ACTIVITY =
Below are the records; copy every line in them that holds the string "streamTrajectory".

Recorded data =
══════════

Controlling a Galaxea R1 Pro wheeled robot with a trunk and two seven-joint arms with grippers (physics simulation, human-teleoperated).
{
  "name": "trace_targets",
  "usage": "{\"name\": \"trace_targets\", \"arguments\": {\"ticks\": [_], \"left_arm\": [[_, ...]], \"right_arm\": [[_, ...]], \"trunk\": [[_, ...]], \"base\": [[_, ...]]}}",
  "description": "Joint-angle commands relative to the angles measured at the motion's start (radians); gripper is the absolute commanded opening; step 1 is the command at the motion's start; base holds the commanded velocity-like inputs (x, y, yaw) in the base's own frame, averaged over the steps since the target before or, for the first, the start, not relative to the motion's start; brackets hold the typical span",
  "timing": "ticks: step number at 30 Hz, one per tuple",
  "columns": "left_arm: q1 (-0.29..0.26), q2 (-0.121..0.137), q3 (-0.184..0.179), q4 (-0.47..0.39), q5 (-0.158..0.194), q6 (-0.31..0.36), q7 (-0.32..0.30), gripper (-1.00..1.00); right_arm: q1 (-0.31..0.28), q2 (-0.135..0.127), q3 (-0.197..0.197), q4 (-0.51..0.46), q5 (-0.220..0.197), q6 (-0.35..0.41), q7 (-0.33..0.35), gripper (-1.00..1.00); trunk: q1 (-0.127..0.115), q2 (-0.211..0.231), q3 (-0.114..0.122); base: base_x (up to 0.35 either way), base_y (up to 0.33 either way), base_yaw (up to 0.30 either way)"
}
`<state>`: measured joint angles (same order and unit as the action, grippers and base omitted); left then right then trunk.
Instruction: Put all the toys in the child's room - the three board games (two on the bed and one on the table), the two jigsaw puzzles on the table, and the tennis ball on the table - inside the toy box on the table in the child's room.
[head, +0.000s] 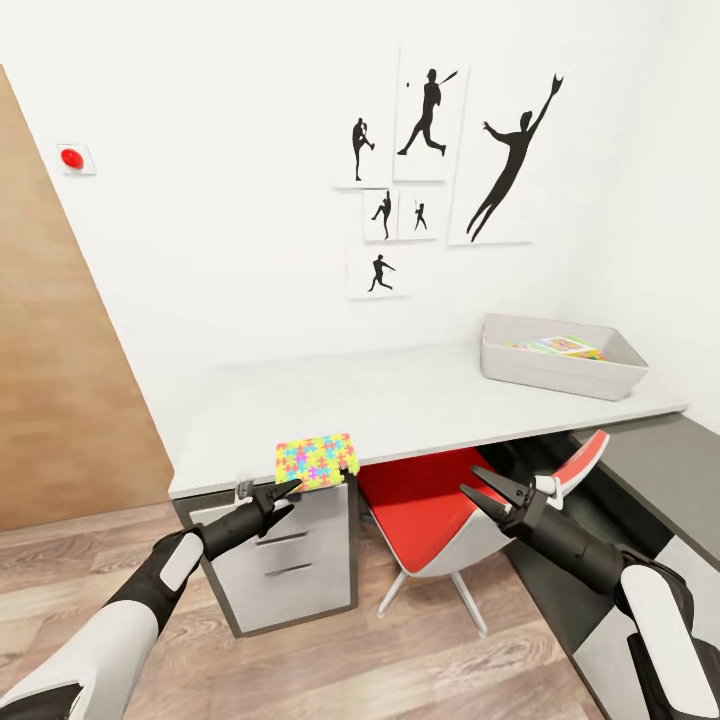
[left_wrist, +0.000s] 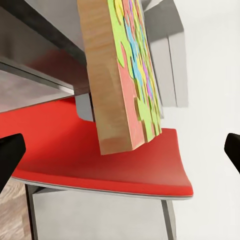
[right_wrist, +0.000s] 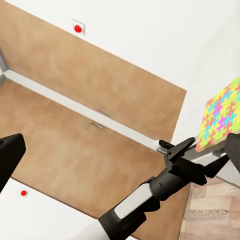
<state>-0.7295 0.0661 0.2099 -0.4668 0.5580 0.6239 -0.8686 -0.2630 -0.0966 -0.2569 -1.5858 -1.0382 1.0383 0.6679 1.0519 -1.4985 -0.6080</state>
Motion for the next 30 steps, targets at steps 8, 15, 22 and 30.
{"name": "trace_targets", "arguments": {"ticks": [8, 15, 22, 30], "left_arm": [[0.000, 0.000, 0.002, 0.000, 0.003, 0.004, -0.001, 1.00], [0.000, 0.000, 0.002, 0.000, 0.002, 0.004, -0.001, 1.00], [0.000, 0.000, 0.002, 0.000, 0.002, 0.003, -0.001, 1.00], [0.000, 0.000, 0.003, 0.000, 0.002, 0.003, -0.002, 1.00]], "right_arm": [[-0.001, 0.000, -0.002, 0.000, 0.004, 0.005, 0.007, 1.00], [-0.001, 0.000, -0.002, 0.000, 0.004, 0.005, 0.006, 1.00], [-0.001, 0.001, -0.001, 0.000, 0.004, 0.005, 0.006, 1.00], [-0.001, 0.001, -0.001, 0.001, 0.004, 0.005, 0.006, 1.00]], "trunk": [[0.000, 0.000, -0.001], [0.000, 0.000, -0.001], [0.000, 0.000, -0.001], [0.000, 0.000, -0.001]], "base": [[0.060, 0.006, 0.000], [0.013, 0.002, 0.000], [0.002, 0.000, 0.000], [0.066, 0.028, 0.000]]}}
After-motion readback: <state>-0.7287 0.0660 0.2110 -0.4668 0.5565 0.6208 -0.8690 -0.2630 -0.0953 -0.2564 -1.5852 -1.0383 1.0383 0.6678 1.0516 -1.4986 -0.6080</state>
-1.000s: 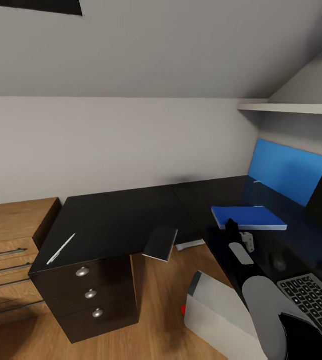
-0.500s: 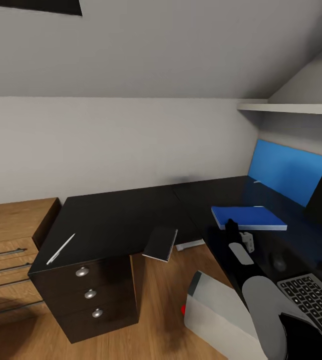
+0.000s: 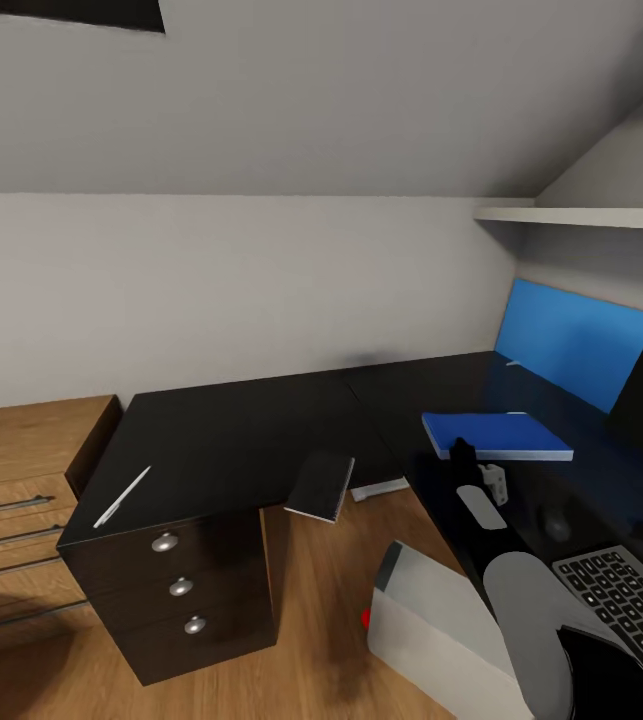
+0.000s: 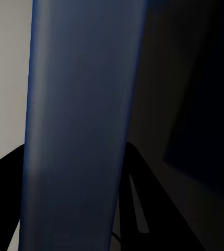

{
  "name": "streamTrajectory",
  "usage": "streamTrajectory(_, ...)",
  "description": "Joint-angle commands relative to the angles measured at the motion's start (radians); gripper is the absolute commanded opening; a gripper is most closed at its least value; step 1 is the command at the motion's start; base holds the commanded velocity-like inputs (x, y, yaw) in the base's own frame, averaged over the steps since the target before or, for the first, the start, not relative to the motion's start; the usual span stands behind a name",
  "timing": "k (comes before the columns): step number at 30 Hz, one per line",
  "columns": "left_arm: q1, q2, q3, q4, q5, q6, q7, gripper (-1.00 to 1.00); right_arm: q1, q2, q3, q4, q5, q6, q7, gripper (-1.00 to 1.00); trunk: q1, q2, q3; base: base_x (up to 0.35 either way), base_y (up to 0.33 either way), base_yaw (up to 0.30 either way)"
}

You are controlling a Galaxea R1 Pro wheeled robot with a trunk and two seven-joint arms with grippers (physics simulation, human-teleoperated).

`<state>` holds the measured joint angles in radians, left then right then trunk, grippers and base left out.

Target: In the bedroom, organize the workspace by keeping the computer under the desk, ensuring the monitor is on the desk, placing the keyboard on the desk next to the monitor, placing the mouse on the desk next to the keyboard, moving the folder from the swivel chair onto the desk next to the mouse, stacking the notebook on top of the folder with the pen on top of the notebook, and positioning the swivel chair next to the desk.

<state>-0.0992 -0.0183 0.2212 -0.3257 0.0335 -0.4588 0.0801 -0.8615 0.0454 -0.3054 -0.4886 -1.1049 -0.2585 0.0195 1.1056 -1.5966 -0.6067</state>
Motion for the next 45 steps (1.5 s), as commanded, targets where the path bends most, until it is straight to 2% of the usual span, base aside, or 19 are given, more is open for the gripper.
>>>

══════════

WRITTEN SOLUTION =
  "name": "streamTrajectory",
  "usage": "streamTrajectory(_, ...)",

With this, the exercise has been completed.